At the June 1994 sentencing hearing, Smith asked that his counsel, Assistant Public Defender Gale Adams, be removed because he "thought she didn't do a good enough job." The district court expressed skepticism over Smith's complaints, opining that Adams was "one of the best lawyers available, public defender or private," but nonetheless acceded to Smith's request for a continuance and appointment of new counsel.
Smith then added that he had just found out that the public defender's investigator who had worked on his case was also affiliated with the Cumberland County Sheriff's Department--the very sheriff's department that was involved in the July 1993 controlled delivery, search, and arrest. After a brief colloquy with Ms. Adams during which she confirmed that Investigator Chuck Livingston might indeed be a Special Deputy for the County Sheriff's Department, the district judge ruled that he would direct appointment of a private attorney to represent Smith. The court also speculated that Smith might have a legitimate request for a new trial based on conflict of interest. The court reflected that
[i]t doesn't sound right to me how you can have an investigator be defendant's investigator and be a member of a law enforcement agency who is prosecuting the case.
You don't get to prosecute the case and represent the defendant at the same time even though you might be able to do it. It certainly would be efficient, but the system just doesn't tolerate that.
New counsel having been appointed, Smith filed a motion for a new trial based on "newly discovered evidence" and "other grounds" on September 16, 1994. Smith argued in particular that Investigator Livingston's conflict of interest led him to investigate the case inadequately and to sabotage Smith's chances for acquittal by informing potential defense witnesses that they would not be needed to testify at trial. Smith maintained that, had these fact and character witnesses "been called to testify, their testimony was of such character and relevancy that it would probably [have] result[ed] in a different verdict."
Despite its earlier expression of sympathy for Smith's argument, the district court denied Smith's motion at the subsequent consolidated hearing on the motion and for sentencing. The court concluded that
[t]he claims made by the defendant having to do with the conflict of interest between the Public Defender's investigator and the police are not material to the charges and trial in this case.

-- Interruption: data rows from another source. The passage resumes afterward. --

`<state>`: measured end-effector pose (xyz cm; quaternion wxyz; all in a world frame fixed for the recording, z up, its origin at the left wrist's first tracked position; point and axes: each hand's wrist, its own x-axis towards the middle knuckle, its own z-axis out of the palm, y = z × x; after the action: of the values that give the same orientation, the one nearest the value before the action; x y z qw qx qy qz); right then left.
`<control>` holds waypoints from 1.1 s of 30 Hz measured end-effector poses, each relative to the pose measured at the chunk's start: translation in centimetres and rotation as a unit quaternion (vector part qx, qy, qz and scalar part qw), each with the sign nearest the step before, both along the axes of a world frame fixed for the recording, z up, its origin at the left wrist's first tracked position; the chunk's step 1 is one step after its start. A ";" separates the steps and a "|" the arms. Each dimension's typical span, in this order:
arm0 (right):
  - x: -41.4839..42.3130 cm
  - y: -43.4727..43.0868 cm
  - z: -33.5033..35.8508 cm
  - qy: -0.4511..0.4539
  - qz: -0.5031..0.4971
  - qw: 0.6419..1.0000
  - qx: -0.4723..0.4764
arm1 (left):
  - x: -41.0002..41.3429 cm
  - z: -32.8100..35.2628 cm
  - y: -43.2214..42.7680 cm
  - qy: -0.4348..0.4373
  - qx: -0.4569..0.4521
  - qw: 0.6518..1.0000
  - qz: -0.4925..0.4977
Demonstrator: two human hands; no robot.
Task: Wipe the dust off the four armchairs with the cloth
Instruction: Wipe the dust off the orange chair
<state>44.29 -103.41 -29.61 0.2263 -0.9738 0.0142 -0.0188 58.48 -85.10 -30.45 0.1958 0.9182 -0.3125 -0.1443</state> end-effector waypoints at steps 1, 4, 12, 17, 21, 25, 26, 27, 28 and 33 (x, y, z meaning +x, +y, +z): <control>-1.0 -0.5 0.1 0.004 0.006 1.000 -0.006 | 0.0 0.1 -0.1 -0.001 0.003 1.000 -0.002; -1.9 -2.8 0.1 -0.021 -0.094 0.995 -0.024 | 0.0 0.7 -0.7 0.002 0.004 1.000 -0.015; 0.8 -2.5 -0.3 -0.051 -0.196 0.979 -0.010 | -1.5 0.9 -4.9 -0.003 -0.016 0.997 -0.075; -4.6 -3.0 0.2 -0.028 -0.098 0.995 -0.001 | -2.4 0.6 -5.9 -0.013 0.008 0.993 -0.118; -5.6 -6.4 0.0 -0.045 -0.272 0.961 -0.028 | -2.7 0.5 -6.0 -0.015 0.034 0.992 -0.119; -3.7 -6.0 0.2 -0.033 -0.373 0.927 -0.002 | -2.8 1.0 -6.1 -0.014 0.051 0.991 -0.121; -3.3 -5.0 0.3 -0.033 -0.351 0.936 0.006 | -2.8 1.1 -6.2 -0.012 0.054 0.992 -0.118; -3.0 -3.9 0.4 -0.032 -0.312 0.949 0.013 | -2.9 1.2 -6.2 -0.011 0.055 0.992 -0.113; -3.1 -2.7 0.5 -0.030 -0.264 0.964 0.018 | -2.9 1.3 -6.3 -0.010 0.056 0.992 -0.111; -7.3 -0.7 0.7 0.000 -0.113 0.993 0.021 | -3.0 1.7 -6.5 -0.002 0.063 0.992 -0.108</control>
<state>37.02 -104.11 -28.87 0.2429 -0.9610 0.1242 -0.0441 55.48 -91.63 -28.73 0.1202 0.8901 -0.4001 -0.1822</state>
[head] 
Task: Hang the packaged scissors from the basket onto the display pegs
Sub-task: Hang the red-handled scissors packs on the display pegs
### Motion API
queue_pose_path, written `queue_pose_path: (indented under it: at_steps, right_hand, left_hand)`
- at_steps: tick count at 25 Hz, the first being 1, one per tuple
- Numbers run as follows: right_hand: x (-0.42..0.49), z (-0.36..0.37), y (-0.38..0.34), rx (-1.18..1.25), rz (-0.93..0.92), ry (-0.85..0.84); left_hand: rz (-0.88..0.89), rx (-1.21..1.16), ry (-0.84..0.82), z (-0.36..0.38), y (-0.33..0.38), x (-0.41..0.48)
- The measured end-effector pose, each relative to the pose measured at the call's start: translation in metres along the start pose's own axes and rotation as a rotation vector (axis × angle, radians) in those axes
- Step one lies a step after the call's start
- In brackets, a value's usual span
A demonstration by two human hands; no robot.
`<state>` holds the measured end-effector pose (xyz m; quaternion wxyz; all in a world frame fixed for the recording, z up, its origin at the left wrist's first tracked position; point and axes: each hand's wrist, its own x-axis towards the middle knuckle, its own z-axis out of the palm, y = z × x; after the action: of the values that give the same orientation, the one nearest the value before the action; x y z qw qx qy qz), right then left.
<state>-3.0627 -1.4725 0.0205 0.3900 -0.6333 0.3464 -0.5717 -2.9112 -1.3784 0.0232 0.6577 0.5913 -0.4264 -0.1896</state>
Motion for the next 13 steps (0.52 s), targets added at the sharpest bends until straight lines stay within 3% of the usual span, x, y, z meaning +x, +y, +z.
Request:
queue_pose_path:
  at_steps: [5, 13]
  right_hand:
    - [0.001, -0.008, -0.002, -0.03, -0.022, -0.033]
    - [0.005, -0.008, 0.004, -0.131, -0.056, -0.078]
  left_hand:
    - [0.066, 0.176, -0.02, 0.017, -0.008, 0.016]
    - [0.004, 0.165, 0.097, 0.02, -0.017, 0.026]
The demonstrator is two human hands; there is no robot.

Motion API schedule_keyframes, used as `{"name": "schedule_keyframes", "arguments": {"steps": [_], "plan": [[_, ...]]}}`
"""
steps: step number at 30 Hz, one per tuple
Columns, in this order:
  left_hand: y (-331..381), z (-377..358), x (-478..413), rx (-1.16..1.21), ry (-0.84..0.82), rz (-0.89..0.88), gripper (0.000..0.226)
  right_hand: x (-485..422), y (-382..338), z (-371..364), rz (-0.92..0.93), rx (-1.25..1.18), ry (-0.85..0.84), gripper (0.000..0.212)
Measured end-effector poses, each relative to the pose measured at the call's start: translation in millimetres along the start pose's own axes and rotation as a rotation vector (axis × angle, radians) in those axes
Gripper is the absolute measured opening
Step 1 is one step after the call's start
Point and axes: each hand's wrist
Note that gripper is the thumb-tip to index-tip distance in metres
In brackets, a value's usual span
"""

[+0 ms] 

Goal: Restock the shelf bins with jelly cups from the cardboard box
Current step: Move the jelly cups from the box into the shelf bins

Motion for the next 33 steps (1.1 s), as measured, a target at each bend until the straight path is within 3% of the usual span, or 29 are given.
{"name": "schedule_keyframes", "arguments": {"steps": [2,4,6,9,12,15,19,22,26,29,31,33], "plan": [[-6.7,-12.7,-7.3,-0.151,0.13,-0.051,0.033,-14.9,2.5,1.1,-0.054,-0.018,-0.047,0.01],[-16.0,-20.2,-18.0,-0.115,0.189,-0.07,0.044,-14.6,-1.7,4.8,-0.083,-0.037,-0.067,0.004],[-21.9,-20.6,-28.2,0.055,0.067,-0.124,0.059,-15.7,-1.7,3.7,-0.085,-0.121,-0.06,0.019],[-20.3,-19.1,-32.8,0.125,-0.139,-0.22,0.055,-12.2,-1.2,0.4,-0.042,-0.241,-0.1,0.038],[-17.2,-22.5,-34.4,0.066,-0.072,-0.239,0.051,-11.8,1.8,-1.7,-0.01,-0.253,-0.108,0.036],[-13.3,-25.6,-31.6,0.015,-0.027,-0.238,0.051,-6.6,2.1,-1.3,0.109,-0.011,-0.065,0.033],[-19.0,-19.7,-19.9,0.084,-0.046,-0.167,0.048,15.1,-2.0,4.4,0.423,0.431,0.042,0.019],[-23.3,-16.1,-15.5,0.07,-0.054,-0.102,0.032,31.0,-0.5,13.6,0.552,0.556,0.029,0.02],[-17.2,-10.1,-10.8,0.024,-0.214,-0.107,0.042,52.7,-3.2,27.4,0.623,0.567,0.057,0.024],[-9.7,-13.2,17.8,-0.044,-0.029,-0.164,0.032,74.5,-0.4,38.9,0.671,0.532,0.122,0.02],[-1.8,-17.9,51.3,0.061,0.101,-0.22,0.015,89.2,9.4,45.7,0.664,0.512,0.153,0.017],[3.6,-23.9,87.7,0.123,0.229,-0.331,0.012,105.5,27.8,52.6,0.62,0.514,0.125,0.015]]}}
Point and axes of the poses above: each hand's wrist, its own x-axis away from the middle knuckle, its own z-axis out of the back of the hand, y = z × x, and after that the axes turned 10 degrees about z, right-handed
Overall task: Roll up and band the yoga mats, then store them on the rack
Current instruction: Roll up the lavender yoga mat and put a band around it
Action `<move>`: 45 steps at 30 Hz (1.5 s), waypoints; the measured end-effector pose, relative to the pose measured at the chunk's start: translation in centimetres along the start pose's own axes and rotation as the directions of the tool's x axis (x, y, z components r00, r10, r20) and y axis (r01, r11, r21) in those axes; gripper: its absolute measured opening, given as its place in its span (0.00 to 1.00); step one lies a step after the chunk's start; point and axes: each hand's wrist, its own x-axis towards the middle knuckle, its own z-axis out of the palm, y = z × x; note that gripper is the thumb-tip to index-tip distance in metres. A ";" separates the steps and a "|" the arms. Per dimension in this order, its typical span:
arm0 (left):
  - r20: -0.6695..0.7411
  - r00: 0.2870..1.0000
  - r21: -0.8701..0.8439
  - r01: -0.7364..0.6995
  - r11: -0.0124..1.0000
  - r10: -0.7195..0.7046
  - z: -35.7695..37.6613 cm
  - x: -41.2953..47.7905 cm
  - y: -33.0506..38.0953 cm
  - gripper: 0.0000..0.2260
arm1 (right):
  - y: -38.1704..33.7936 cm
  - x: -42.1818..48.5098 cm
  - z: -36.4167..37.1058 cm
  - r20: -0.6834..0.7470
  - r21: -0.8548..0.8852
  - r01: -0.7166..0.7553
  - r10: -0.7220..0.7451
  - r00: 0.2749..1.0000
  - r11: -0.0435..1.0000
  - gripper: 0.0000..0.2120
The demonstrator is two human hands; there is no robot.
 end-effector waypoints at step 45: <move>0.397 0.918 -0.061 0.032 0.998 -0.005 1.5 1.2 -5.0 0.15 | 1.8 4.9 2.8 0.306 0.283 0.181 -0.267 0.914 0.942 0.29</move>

The defendant was investigated and prosecuted by other law enforcement personnel. There isn't any showing that the part-time employment of that investigator in any way impacted on the full events and representation that the defendant had by his counsel of trial in this case. There simply isn't any nexus between the alleged conflict and the trial and conviction in this case.
The sentencing hearing proceeded. At its conclusion, the district court sentenced Smith to 200 months imprisonment on each of the five trafficking offenses, all to run concurrently, and to 60 months on the firearms conviction, to commence thereafter.
Smith raises numerous issues on appeal. His three principal contentions are that the district court's supplemental jury instructions were erroneous and prejudicial, that the court erred in enhancing his sentence on the grounds of obstruction of justice, and that the court erred in denying his motion for a new trial for ineffective assistance of counsel. We will address these three arguments in order.
Although Smith complains generally that the supplemental instructions offered on the conspiracy charge were "confusing," "imbalanced," and "prejudicial," the gist of his argument focuses on the district court's failure to repeat its initial admonition that "mere presence at the scene of a crime or transaction ... doesn't mean that they are in a conspiracy." Of course, Smith was not entitled to any particular language just because the court had used it in its initial instruction. Rather, in responding to a jury's request for clarification on a charge, the district court's duty is simply to respond to the jury's apparent source of confusion fairly and accurately without creating prejudice. United States v. United Medical and Surgical Supply Corp., 989 F.2d 1390, 1407 (4th Cir.1993). The particular words chosen, like the decision whether to issue any clarification at all, are left to the sound discretion of the district court. United States v. Horton, 921 F.2d 540, 546 (4th Cir.1990), cert. denied, 501 U.S. 1234, 111 S.Ct. 2860, 115 L.Ed.2d 1027 (1991).1
It is apparent to us that the district court did not in this case abuse its discretion. While the court did omit its earlier reference to "mere presence," it nonetheless adequately conveyed that the jury could not convict on the conspiracy charge unless the government proved beyond a reasonable doubt that Smith actually entered into an agreement with one or more other persons to possess and distribute crack cocaine. In particular, the court stated that
the government has to prove that the defendant and another person knowingly and willfully made an agreement, that they had a meeting of the minds to violate the law.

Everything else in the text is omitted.